- **Recorded data**
▼

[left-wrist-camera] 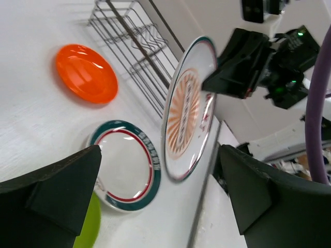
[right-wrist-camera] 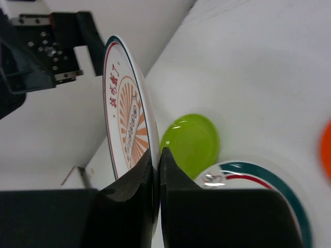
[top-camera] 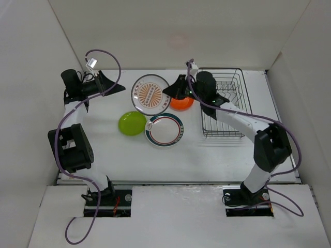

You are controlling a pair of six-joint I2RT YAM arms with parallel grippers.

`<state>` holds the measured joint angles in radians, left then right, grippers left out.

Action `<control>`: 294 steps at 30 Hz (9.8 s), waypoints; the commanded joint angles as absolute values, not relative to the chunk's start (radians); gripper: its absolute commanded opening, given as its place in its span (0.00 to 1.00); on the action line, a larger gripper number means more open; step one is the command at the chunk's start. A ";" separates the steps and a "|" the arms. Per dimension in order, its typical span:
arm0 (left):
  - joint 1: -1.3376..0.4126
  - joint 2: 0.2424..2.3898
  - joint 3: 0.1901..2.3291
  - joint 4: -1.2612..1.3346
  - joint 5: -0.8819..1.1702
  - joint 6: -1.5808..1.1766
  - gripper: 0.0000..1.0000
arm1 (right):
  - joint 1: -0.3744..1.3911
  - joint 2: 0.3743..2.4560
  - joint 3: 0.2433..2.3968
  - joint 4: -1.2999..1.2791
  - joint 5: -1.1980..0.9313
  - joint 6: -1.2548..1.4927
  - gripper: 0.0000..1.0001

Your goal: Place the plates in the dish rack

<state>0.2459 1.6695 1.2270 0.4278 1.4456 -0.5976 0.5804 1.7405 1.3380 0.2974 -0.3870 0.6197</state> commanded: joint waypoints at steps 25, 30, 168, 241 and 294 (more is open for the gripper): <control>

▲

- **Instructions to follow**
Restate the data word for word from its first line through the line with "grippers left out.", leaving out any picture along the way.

- **Reply**
[left-wrist-camera] 
[right-wrist-camera] 
[top-camera] 

You are controlling a pair of six-joint I2RT YAM arms with parallel grippers.

`<state>` holds the measured joint angles in radians, left then right, grippers left out.

Now the answer is complete.